Writing memory efficient software applications in Node.js

A building designed for avoiding air streams (https://pixelz.cc)

A software application runs in the computer’s primary memory which we call Random Access Memory(RAM). JavaScript especially Node.js(Server-side js) allows us to write small to mega-sized software projects for end users. Dealing with a program’s memory is always a tricky one because a lousy implementation can block all other applications running on the given server or system. C and C++ programmers do take care of memory management because of devilish memory leaks those lurk in every corner of the code. However, js developers? Are you bothering it?

Since js developers usually do web server programming on a dedicated server with high capacity, they may not feel the lag in multitasking. Even in the case of web server development, we do run multiple applications like database server(MySQL), cache server(Redis) and much other software required by our software. We need to be aware of that they too consume the available primary memory. If we write applications casually, it can degrade the performance of other processes or completely deny them the memory allocation. In this article, we see Node JS constructs like streams, buffers, and piping by solving a problem and understand how they allow writing memory-efficient applications

We use Node.js v8.12.0 to run the programs. All the code samples we are going to present are available here.

Problem: Huge file copy

If anyone is asked to write a file copy program in Node.js, they quickly jump and create this one.

This program basically creates handles for reading a file and write a file with the given file names and try to write data into write handle after reading. It works on small files.

Let us say our application copies a huge file (> 4GB) as part of a backup process. I have an Ultra HD 4K movie file of 7.4 GB size. If I try to run above program to copy this big file from my current directory to Documents.

$ node basic_copy.js cartoonMovie.mkv ~/Documents/bigMovie.mkv

I get this nice buffer error on Ubuntu(Linux).

/home/shobarani/Workspace/basic_copy.js:7
if (err) throw err;
^
RangeError: File size is greater than possible Buffer: 0x7fffffff bytes
at FSReqWrap.readFileAfterStat [as oncomplete] (fs.js:453:11)

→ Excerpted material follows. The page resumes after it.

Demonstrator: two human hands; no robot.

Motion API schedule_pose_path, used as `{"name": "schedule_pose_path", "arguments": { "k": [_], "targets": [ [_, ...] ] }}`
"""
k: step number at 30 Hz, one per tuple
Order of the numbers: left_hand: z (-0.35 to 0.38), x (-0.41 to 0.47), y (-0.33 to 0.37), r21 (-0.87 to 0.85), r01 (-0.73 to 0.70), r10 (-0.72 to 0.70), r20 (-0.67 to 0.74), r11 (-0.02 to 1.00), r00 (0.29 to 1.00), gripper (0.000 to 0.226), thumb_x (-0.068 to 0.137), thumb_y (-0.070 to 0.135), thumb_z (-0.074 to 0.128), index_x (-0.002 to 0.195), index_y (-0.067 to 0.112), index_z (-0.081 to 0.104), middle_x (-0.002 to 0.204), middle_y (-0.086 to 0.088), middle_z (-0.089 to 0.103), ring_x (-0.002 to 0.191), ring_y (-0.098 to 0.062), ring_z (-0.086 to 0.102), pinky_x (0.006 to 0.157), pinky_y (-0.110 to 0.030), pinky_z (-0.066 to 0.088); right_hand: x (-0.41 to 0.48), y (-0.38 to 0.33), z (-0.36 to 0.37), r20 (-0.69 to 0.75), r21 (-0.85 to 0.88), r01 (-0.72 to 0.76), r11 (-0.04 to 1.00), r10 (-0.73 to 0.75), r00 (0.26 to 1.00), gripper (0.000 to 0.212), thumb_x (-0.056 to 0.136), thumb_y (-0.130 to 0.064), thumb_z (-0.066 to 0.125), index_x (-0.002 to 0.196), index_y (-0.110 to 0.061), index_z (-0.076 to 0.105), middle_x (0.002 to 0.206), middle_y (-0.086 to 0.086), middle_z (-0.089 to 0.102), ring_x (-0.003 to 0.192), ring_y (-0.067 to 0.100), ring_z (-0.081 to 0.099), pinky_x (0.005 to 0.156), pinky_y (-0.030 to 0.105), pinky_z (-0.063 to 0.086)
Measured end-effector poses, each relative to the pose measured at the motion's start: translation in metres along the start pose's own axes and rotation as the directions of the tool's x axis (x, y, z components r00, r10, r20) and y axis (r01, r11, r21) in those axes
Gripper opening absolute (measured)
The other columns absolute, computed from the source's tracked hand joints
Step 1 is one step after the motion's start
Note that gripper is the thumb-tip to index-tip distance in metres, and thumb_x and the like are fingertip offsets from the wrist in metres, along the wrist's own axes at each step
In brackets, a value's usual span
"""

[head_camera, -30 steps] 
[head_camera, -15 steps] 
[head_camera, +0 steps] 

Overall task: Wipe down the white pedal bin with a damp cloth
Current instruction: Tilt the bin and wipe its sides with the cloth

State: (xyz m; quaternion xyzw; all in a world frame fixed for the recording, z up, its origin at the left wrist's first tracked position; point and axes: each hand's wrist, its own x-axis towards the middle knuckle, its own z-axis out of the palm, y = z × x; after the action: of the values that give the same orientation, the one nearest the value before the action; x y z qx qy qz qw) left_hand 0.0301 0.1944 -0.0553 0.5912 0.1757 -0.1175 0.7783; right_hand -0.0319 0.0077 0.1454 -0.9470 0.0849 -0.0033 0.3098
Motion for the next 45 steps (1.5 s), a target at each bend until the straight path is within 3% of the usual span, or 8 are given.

As you see the read operation fails because Node JS only allows you to read 2GB data into its buffer and no more. How to overcome that. When you are doing I/O intensive operations (Copy, Process, Zip), it is better to consider system memory.

Streams and Buffers in Node JS

To overcome the above problem, we need a mechanism of breaking the large data into multiple chunks, a data structure to hold those chunks. A buffer is a data structure which stores binary data. Next, we need a way to read/write chunks systematically. Streams provide that functionality.

Buffers

We can easily create a buffer by initializing the Buffer object.

let buffer = new Buffer(10); # 10 is size of buffer
console.log(buffer); # prints <Buffer 00 00 00 00 00 00 00 00 00 00>

In newer versions of Node.js (>8), you can also do this.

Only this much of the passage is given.